All of these parties and all of these purposes are badly served by contracts which require you to understand the language and its subtle implications at a deep level. For instance, take this contract:

contract Example(t T) {
    t.Fetch()[:5]
    t.AThing().Len()
}

The implications of both lines are reasonably subtle; the first featured in a quiz by Dave Cheney, and the second requires certain sorts of return values and what the .Len() method is on, as covered as part of addressable values in Go. I would maintain that neither are obvious to a person (certainly they aren't to me without careful research), and they might or might not be easily understood by code (certainly they're the kind of corner cases that code could easily be wrong on).

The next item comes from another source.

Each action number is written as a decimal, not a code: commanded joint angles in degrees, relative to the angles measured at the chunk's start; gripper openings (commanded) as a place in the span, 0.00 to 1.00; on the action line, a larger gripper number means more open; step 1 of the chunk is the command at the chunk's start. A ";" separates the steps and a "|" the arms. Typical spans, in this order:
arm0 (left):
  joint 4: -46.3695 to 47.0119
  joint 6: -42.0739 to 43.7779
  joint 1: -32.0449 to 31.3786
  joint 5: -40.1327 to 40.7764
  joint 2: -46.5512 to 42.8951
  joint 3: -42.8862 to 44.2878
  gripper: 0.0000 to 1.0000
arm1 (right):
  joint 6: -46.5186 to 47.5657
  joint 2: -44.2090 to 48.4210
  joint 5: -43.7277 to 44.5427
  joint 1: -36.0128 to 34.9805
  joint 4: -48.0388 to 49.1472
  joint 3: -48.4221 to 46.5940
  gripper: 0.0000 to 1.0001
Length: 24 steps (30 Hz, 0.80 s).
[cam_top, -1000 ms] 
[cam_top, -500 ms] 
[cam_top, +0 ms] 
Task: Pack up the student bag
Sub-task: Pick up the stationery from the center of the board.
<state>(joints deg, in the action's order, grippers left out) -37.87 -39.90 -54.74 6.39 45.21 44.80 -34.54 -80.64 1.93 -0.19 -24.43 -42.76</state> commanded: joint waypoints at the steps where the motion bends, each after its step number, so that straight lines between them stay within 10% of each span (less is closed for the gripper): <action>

Part of the bad ergonomics of contracts here is that they look simple and straightforward while hiding subtle traps in the fine details. I've illustrated one version of that here, and the detailed draft design actually shows several other examples. I could go on with more examples (consider the wildly assorted type requirements of various arithmetic operators, for example).

Go contracts do not seem designed to be read by anything but the compiler. This is a mistake; computer languages are in large part about communicating with other people, including your future self, not with the computer. If we're in doubt, we should bias language design toward being clearly and easily read by people, not toward the compiler. Go generally has this bias, preferring clean communication over excessive cleverness. The current version of contracts seem quite at odds with this.

(This is especially striking because other parts of the Go 2 Draft Designs are about making Go clearer for people. The error handling proposal, for example, is all about making Go code read better by hiding repetitive patterns.)

PS: The Go team may have the view that only a few people will ever create generics and thus contracts, and mostly everyone else will read the excellent documentation that these very few people have carefully written. I think that the Go team is quite wrong here; I expect to see generics sprout like mushrooms across Go codebases, at least for the first few years. In general I would argue that if generics are successful, we can expect to see them widely used, which means that many generics and contracts will not be written or read by people who are deep experts with Go. A necessary consequence of this wide use will be that some amount of it will be with contracts and code created partly through superstition in various forms.